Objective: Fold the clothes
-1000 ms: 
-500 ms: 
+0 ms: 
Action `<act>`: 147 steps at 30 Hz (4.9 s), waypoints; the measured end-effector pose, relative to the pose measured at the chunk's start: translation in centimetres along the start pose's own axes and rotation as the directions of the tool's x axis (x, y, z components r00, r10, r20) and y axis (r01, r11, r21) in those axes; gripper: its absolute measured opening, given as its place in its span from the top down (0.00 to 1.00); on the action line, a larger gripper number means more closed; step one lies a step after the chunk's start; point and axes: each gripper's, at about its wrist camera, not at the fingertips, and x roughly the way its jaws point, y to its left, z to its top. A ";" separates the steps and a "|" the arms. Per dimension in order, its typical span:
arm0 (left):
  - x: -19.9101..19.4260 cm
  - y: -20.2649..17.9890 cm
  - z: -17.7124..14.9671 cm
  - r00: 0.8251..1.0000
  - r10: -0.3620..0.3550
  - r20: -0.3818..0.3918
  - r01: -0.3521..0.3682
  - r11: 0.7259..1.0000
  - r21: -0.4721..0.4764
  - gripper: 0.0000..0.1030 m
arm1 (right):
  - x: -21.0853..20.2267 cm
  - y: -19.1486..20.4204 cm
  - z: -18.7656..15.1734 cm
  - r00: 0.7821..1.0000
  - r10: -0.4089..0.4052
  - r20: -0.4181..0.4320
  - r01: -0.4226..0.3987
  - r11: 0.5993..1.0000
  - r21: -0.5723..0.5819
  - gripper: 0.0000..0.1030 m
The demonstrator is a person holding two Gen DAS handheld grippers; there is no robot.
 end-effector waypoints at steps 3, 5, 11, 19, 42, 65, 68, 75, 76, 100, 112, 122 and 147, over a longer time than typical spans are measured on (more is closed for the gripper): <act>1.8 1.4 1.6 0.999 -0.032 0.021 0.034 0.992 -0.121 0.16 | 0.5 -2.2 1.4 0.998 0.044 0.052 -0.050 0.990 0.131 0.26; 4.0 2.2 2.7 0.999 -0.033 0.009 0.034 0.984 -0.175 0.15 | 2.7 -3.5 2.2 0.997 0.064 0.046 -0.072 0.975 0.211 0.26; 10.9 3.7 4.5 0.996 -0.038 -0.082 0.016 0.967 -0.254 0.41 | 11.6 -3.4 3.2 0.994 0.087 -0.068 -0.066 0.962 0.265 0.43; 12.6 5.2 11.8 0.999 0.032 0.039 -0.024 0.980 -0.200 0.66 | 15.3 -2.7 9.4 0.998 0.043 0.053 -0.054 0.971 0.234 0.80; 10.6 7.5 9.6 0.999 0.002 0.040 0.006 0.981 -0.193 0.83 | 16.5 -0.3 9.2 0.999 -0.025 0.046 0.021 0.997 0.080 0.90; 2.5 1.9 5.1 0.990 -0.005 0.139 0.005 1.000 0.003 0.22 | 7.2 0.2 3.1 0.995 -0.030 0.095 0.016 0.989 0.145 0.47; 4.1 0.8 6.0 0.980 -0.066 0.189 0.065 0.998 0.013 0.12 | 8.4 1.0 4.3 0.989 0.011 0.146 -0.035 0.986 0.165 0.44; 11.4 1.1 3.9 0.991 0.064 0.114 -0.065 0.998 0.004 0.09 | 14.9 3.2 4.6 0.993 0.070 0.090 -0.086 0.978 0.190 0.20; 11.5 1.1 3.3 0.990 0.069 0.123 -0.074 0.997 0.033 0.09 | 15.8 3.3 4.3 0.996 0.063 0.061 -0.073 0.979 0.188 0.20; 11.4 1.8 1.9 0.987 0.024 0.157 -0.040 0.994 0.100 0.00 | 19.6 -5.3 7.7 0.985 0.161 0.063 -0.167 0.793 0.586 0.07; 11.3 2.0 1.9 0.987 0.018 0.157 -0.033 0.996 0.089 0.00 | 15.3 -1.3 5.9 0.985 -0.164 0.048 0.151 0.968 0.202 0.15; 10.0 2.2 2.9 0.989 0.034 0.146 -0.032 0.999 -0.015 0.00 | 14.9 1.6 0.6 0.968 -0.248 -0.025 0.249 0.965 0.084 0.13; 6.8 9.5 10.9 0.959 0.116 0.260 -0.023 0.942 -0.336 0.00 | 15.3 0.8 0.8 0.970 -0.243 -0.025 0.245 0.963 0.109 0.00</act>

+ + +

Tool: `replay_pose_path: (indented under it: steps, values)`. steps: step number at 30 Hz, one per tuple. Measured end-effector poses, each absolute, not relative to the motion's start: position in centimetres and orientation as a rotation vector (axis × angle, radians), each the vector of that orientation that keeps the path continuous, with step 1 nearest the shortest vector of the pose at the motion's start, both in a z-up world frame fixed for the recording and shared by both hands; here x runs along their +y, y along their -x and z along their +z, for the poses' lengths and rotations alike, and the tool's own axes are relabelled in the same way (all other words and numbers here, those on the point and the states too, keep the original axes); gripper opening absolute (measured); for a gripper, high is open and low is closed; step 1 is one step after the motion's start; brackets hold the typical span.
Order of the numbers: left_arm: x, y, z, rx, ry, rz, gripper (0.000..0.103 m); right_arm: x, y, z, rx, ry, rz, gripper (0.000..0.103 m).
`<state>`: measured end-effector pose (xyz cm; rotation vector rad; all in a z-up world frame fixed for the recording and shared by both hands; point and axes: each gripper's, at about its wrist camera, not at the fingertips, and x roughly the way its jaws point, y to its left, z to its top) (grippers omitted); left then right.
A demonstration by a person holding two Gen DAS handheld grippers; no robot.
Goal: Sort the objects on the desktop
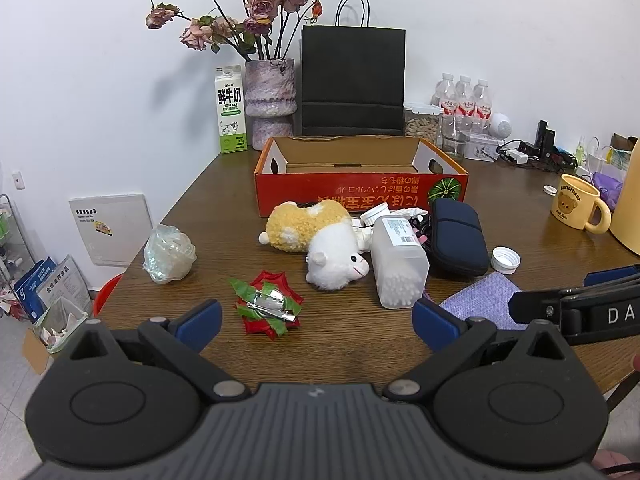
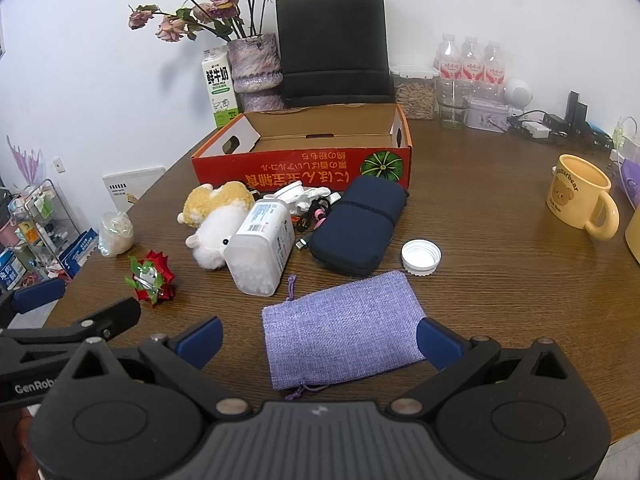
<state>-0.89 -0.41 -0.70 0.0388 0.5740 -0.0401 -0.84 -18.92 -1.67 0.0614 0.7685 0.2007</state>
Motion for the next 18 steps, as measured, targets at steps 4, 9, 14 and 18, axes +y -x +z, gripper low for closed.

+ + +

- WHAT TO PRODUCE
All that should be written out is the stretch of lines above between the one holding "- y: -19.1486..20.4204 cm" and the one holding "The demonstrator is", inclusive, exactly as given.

- SOLVED PROBLEM
  - y: -19.1486..20.4204 cm
  - z: -18.7656..15.1734 cm
  - r00: 0.7821..1.0000
  - r10: -0.4089..0.4052
  - r20: -0.4181..0.4320
  - r01: -0.4226..0.3987
  - r11: 0.5993..1.0000
  - r21: -0.5723..0.5819
  - gripper: 0.0000..0.1030 m
The demonstrator is a person holding two Gen DAS handheld grippers; there is no robot.

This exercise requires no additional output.